| What to do |
Restate the data exactly, with nothing altered.

| Supplied information |
══════
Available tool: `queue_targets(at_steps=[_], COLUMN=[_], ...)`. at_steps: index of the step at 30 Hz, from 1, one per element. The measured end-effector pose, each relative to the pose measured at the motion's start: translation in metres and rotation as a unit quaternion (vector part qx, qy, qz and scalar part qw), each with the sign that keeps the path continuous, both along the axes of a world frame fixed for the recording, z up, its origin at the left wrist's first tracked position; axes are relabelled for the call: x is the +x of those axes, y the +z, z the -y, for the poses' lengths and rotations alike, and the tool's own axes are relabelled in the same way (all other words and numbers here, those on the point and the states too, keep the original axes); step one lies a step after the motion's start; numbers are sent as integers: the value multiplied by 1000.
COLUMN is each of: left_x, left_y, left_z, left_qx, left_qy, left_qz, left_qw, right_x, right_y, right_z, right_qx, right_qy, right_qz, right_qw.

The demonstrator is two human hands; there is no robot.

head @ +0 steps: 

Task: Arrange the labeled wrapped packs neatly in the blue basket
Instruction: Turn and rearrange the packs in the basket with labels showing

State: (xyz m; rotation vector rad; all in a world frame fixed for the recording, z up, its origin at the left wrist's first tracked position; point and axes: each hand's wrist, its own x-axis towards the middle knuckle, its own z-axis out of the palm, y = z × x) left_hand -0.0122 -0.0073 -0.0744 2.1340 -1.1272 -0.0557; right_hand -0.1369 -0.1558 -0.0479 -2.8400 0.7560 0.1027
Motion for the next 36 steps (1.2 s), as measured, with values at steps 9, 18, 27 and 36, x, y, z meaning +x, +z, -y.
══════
| Solution for this task |
Available tool: `queue_targets(at_steps=[_], COLUMN=[_], ...)`. at_steps: index of the step at 30 Hz, from 1, one per element. The measured end-effector pose, each relative to the pose measured at the motion's start: translation in metres and rotation as a unit quaternion (vector part qx, qy, qz and scalar part qw), each with the sign that keeps the path continuous, both along the axes of a world frame fixed for the recording, z up, its origin at the left wrist's first tracked position; axes are relabelled for the call: x is the +x of those axes, y the +z, z the -y, for the poses' lengths and rotations alike, and the tool's own axes are relabelled in the same way (all other words and numbers here, those on the point and the states too, keep the original axes); step one lies a step after the motion's start; numbers are sent as integers: the value multiplied by 1000.
COLUMN is each of: left_x, left_y, left_z, left_qx, left_qy, left_qz, left_qw, right_x, right_y, right_z, right_qx, right_qy, right_qz, right_qw.

The demonstrator is two human hands; there is no robot.

head @ +0 steps: 

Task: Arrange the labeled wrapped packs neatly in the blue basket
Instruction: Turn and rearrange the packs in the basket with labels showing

State: (xyz m; rotation vector rad; all in a world frame fixed for the recording, z up, its origin at the left wrist's first tracked position; point and axes: each hand's wrist, its own x-axis towards the middle knuckle, its own z-axis out of the palm, y = z × x) left_hand -0.0122 -0.0073 -0.0744 2.1340 -1.1272 -0.0557; right_hand -0.1369 -0.1558 -0.0479 -2.8400 0.7560 0.1027
Motion for the next 36 steps (1.2 s), as measured, with values at steps 9, 18, 27 and 36, x, y, z meaning +x, +z, -y.

That makes the output complete.